Electron Transport Chain

  • Electrons in these electron carriers can be used to synthesize ATP in the electron-transport chain.
  • NADH and FADH2 molecules are electron carriers because they transport electrons and hydrogen atoms to several proteins.
    • These are called the electron-transport chain.
  • Hydrogens and electrons are removed; NADH is oxidized to become NAD+ and FADH2 is oxidized to become FADH.
    • These electron carrier molecules cycle between oxidized and reduced forms.
  • When electrons are removed from NADH and FADH2, are transported from one protein to the next.
    • Release energy used to move hydrogen ions around the mitochondria.
    • Ions accumulate and form an ionic gradient.
  • Ionic gradient creates an electrochemical imbalance used to produce ATP.
    • Hydrogen ions pass through a membrane channel formed by ATP synthetase.

ATP Synthetase

  • Acts like a windmill.
  • Flow of hydrogen ions throuhg the channel causes one part of the ATP synthetase to spin.
    • This drives production of ATP.
  • Catalyzes the phosphorylation of ADP to add another phosphate, producing ATP.
    • Eukaryotic cells: electron donated from each NADH yields 3 ATP molecules, one electron donated from each FADH2 yields 2 ATP molecules.
    • Electron-transport chain produces 16 ATP molecules for each pyruvate.
    • Glucose molecule produces two pyruvate molecules; therefore aerobic respiration produces about 36 ATP.

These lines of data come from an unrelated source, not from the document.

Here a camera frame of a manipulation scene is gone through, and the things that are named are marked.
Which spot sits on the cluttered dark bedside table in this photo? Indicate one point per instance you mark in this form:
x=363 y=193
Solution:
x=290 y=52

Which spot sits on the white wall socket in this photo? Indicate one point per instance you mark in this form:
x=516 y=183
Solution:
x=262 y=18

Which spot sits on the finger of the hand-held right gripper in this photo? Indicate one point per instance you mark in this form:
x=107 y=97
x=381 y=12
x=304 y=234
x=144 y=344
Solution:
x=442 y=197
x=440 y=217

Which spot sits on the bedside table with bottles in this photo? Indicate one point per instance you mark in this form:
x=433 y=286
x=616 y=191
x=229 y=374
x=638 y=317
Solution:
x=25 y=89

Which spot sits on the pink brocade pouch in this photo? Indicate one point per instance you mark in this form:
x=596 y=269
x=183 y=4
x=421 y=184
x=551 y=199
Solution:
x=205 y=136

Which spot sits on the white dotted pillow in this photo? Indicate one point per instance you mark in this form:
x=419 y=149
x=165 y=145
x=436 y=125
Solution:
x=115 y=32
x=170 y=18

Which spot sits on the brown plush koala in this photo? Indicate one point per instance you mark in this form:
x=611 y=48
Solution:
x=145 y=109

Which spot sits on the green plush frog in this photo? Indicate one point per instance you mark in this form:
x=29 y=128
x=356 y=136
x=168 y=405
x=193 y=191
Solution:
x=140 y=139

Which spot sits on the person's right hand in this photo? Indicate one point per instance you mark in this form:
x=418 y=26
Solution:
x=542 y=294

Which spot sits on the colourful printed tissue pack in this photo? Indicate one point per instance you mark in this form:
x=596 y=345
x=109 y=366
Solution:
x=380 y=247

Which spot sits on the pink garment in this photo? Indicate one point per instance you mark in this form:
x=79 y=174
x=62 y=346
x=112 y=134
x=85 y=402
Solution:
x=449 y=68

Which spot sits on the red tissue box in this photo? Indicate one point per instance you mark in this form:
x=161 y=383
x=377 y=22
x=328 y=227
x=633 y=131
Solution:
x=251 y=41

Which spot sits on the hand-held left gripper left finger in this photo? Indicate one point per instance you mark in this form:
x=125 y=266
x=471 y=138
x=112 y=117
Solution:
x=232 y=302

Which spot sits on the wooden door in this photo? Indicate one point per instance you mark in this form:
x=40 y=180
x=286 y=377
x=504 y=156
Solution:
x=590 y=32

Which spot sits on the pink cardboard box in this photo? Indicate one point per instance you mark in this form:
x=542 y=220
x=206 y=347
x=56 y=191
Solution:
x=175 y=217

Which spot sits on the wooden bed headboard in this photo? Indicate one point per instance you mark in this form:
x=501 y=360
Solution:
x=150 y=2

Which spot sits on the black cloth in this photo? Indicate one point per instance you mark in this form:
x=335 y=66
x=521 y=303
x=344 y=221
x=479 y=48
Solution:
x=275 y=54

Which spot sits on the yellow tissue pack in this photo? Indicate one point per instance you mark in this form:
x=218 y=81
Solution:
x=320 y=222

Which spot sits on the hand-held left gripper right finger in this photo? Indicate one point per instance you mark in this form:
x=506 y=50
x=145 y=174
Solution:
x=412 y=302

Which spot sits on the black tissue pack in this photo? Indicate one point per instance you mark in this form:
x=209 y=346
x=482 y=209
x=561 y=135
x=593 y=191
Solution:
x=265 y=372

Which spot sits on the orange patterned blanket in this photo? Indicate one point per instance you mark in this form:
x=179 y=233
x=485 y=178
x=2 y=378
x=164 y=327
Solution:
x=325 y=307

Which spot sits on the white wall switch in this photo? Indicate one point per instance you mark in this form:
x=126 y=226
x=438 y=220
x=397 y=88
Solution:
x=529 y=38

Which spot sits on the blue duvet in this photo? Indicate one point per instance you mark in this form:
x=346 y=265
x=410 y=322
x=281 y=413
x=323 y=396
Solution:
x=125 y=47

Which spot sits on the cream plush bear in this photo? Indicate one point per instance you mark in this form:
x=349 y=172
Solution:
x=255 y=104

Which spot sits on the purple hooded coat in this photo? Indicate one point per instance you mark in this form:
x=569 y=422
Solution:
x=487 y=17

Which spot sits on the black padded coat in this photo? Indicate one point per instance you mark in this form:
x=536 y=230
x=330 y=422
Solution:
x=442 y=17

  • Oxygen enters equations at last step of the electron-transport chain.
  • Electrons are transferred to oxygen when they reach the last protein.
    • Results in the formation of water (H2O).
  • Oxygen is the terminal electron carrier.
    • Transfer of electrons to oxygen enables more electrons to enter the start of the chain.
  • If no oxygen is available, no more electrons can be transferred.
    • In the absence of oxygen, the electron-transport chain and Krebs cycle cannot function.
    • Cell is starved of ATP for energy.

Using a Respirometer

  • This lab uses a respirometer to measure the respiration rate of germinating and dormant pea seeds.
    • Beads are used as a controls ample.
  • Respirometer is composed of:
    • Vial containing peas
    • Volume of air
    • Mouth of vial sealed with 1-hole rubber stopper.
  • Experiment:
    1. Enter respirometer is submerged underwater.
    2. If the peas respire, they will use O2 and release CO2.
    3. There will be no change in volume of gas (1 mole of oxygen for 1 mole of carbon dioxide).
    4. Experiment with changing this equilibrium by placing a potassium hydroxide (KOH)-saturated cotton ball at the bottom of the vial.
    5. KOH reacts w/ CO2 to form potassium carbonate (K2CO3) (a solid).
      • Reaction: CO2 + 2KOH ➡️ K2CO3 + H2O
      • Inside the respirometer, K2CO3 dissolves and the volume of gas is reduced. 6 As the volume of gas decreases, water moves from the bath into a submerged pipet.
    6. Gas volume decrease is measured, which will be used to calculate the rate of respiration.
  • Avogadro’s Law.

    At constant temperature and pressure, 1 mole of gas has the same volume as 1 mole of any other gas.

Summary in Tabular Form

ProcessStarting MaterialNet Energy Output
Glycolysis1 Glucose2 NADH, 2 ATP
Acetyl-CoA Synthesis and the Krebs Cycle2 Pyruvate8 NADH, 2 FADH2, 2 ATP
Electron-Transport Chain10 NADH, 2 FADH232 ATP

Determing the Rate of Cellular Respiration

  • Looking at the equation for cellular respiration:
    C6 H12 O6 + 6O2 ➡️ 6CO2 + 6H2O + 36 ATP
  • Rate of respiration can be measured by production of CO2, consumption of O2, or release of energy (int he from of heat).
  • We will measure oxygen production in the lab.
  • Consider the ideal gas law:
    • pV = nRT.
    • p = pressure of gas
    • V = volume of gas
    • n = number of molecules of the gas
    • R = the gas constant
    • T = temperature of the gas
  • Can be rewritten as V = nRT / P.
    • Changes in volume are due to temperature and pressure fluctuations.
    • Water baths minimize this change.
    • Volume changes in control group (w/ beads, not peas) will be used to correct volume changes.
  • KOH will be used to convert CO2 into a solid such that the gas quantity depletes over time.